Can YOU Bank On It?

So I pushed open the glass doors to that dreaded institution, that institution you wish you could divorce after it done sweet talk yuh and told you all the things you needed an institution to tell you.

You did what every young flower in love does. You fell blindly in, dived into a pool of promises wid all yuh petals on. You believed every TV commercial, every glossy brochure, every full-page Gleaner ad. Its magnificent exterior had you locked into a state of perpetual awe for a time.

You remember those days when you used to smile at every commercial? You remember those days when you used to announce your relationship to the whole wide world? Now, you can’t even stand the sight of it. You feel like a lover scorned.

But you have cards for it. That’s the only reason you still visit and give it the time of day–for the cards’ sake. If it wasn’t for the cards, you’d be over, done, finito! You’d walk away and not look back.

Every month, it takes from you with never a question asked about how you’re doing, how you’re living, whether or not you’ve had a decent meal within the last 24 hours. That patty and box-juice money you were saving for a rainy day, it took it, and it repented not. Instead, it offered up soso pyaa-pyaa explanation as to why it needed that money more than you.

And to add insult to injury, it keeps you waiting. Every time you go to visit, it keeps you waiting. You protest, but it ignores you. Its zillion-dollar ad campaigns show smiley faces and empty floors. But now, you know, they’re just ads! That’s what ads do! It’s like that ad you saw for a Mr. Weenie-O’s frozen pizza. It looked so fat and cheesy and pepperoni-y. But then you bought it from the frozen-food section of your local supermarket, and it didn’t even have real cheese.
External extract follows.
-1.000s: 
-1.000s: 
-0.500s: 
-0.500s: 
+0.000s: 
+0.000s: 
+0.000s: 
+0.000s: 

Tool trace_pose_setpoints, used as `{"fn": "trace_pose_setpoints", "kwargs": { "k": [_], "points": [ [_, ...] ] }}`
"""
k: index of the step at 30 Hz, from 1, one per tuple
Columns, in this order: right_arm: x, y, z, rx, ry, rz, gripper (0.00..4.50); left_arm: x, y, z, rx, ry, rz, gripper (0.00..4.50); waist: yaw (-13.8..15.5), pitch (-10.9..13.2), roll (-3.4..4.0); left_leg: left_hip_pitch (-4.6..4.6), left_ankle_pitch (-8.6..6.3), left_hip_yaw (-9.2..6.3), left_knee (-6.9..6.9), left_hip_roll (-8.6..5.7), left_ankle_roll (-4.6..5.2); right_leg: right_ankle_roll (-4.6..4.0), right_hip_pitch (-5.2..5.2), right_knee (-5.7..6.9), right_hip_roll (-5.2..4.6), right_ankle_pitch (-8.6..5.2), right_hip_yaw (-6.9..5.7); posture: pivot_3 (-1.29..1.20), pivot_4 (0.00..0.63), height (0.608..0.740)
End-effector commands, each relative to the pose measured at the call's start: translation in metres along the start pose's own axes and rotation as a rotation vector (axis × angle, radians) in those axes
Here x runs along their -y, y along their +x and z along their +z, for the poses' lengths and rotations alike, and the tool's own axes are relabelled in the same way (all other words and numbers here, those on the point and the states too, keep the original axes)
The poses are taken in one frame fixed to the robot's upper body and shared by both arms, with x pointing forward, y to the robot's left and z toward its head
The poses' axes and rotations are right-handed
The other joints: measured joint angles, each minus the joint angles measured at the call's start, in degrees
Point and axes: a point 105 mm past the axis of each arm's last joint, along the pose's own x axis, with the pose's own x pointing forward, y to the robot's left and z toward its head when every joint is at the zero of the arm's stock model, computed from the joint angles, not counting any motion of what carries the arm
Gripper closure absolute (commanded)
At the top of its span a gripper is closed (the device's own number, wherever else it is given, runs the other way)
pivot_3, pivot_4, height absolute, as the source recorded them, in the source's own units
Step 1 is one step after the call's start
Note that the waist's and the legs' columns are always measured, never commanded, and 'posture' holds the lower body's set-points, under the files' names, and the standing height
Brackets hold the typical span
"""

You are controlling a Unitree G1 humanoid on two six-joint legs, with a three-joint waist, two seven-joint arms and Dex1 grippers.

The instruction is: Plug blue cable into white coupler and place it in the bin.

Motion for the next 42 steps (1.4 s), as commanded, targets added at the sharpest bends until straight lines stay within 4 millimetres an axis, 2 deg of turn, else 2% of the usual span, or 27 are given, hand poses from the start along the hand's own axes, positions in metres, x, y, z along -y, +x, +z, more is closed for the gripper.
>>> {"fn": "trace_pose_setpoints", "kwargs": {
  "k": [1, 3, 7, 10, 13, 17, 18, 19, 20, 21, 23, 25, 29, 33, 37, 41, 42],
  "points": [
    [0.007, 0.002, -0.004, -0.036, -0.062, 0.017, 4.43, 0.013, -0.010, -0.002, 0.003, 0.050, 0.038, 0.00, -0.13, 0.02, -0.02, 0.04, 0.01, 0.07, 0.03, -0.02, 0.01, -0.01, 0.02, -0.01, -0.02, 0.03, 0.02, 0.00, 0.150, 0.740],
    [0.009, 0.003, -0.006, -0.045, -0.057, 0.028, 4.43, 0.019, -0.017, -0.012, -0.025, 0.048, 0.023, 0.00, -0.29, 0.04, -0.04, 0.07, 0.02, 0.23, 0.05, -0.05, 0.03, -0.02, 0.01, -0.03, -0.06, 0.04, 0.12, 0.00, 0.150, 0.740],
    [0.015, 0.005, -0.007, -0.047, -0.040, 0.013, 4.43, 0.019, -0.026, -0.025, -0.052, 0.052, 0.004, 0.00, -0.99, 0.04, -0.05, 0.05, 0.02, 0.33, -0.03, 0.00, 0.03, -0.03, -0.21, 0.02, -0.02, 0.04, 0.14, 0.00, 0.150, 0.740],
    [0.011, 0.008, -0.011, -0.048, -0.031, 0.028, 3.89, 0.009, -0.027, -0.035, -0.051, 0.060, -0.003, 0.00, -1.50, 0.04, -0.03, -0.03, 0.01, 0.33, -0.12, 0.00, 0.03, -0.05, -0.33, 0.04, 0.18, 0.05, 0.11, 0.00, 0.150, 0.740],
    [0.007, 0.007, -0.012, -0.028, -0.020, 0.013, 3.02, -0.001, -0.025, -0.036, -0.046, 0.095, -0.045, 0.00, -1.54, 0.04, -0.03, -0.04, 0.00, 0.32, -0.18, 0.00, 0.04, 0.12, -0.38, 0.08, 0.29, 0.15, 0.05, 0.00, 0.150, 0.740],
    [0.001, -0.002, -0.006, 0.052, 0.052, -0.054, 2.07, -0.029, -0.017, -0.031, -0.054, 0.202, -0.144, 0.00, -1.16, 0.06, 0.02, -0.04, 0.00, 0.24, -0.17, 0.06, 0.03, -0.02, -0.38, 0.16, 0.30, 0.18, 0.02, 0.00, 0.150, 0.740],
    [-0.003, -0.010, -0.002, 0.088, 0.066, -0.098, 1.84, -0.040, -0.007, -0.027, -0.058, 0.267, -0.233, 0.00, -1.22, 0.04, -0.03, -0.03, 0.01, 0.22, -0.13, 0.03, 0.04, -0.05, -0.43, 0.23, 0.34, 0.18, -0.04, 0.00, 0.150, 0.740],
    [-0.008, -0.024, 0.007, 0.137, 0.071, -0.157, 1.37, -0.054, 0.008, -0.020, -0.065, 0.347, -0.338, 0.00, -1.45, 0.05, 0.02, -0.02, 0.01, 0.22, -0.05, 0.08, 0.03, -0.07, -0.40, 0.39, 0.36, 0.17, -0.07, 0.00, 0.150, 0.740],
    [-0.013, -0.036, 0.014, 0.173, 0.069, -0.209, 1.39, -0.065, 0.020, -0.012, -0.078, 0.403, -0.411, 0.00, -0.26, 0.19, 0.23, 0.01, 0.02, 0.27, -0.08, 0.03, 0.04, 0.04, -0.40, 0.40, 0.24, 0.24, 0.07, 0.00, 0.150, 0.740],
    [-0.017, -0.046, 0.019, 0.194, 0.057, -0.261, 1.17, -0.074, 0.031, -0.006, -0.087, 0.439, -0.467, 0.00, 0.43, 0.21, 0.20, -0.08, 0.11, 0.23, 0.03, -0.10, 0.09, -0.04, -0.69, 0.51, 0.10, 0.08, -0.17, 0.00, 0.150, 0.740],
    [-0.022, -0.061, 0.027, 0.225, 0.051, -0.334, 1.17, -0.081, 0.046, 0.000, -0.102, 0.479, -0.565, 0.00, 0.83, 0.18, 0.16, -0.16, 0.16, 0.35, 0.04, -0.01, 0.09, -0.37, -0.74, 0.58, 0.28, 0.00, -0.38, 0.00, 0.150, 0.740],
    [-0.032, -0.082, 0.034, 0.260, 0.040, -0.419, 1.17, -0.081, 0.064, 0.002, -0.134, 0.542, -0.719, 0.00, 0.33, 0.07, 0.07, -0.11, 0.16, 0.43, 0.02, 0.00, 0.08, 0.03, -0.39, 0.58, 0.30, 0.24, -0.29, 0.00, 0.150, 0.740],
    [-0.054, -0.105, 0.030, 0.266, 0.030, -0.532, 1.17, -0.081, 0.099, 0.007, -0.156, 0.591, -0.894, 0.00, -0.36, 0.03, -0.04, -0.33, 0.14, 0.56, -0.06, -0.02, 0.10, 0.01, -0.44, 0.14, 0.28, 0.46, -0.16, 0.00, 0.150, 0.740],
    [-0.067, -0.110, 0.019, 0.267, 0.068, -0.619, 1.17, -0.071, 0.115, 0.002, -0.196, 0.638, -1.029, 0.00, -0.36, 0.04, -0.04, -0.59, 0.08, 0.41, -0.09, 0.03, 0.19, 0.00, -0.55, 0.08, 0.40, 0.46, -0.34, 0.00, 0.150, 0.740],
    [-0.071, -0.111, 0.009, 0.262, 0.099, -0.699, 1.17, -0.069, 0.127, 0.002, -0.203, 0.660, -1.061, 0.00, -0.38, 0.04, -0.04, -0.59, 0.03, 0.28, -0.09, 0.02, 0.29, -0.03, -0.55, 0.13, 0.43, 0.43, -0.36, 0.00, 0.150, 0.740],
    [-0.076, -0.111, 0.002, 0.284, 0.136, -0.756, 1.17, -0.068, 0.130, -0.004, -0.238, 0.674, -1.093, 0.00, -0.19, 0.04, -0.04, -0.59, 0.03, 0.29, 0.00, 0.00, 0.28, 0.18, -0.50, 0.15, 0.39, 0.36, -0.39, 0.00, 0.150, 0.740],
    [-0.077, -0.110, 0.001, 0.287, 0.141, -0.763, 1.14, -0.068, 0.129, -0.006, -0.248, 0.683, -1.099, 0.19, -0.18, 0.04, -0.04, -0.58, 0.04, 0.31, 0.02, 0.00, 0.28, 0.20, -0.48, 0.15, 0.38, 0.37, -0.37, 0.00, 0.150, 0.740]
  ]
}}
When you were young and du, let’s say, naive, you believed. You had faith in it. In your 30s, you would have a house (newly built, in a gated community), an SUV (latest model), tek plane like minibus, and shop a farrin till yuh fool.

Your great-gran, your neighbour, your one-time boss did warn yuh.

“Mattrass!” Great-Gran did seh. But yuh mattress did holey-holey.

“Partner plan!” your neighbour did seh. That’s how she came by the material to add bathroom, roof and likkle plumbing to her house.

“Money market. Stocks. Invest. Do something on the side,” said your topanaris one-time boss before him lock shop and migrate.

To this day, your passport has no stamp. You have no customs officer stories to tell. If only you could book a flight so it could delay. The only time you ever went airport was when Aunt Vy and Uncle Earl from England was heading back to farrin. Maybe Auntie Vy and Uncle Earl can sponsor a ticket.

To this day, you’re a walk-foot-and-kick-stone. Now and again, you beg a drive or squash up in a route taxi. You’ve got your eye on a brand-new, secondhand car at the car lot on the corner of your street.

Oh, how you had believed in the institution like you’d believed in Santa Claus.

Remember when your friends visited and you were curled up on yuh settee and bawling so hard over yuh steam fish and okra yuh couldn’t si dem? What did they say to you? What did they say? They said, “Stop yuh cow bawling! There are other fish in the sea.”

Well, your friends were right. With Jamaica’s vibrant financial sector, from investment firms to building societies to credit unions, how dare yuh stick to bad treatment. You have the power! You can pick, choose and refuse who you want to build a relationship with.

Beautiful folks, if there’s one salient piece of advice Angie can give you from her book of life experiences with financial institutions here in Jamdown, it’s, “Do your homework!” Do your research before choosing where to put your money. Ask questions, not just of the institution you’re considering, but also of anyone who is or was a customer. Check for ratings and reviews, newspaper articles, comments on social media. Make use of the WWW. Because while you’re putting aside one-one coco, you want to be sure that the institution you’re entrusting with those cocos is in alignment with your service expectations.

By the way, just in case it needs to be said, watching TV commercials doesn’t qualify as research. Rememba Weenie-O’s.

A second piece of advice: “Don’t put all your cocos in one basket.” We’ve seen institutions meltdown before, down here so and over North. Need I say more?

If after choosing, you realize that you and an institution are not a right fit (in other words, yuh nuh satisfy; yuh all write complaint pon top a complaint and still don’t satisfy), move on! Go where you feel appreciated and where di two a yuh see eye to eye.

Peace and love,

Angie

In case you didn’t know:

  1. Topanaris – it’s a term used to refer to the upper class, the hoity toity. There may be alternate spellings.
  2. Pyaa pyaa – generally means weak. Again, there may be alternate spellings.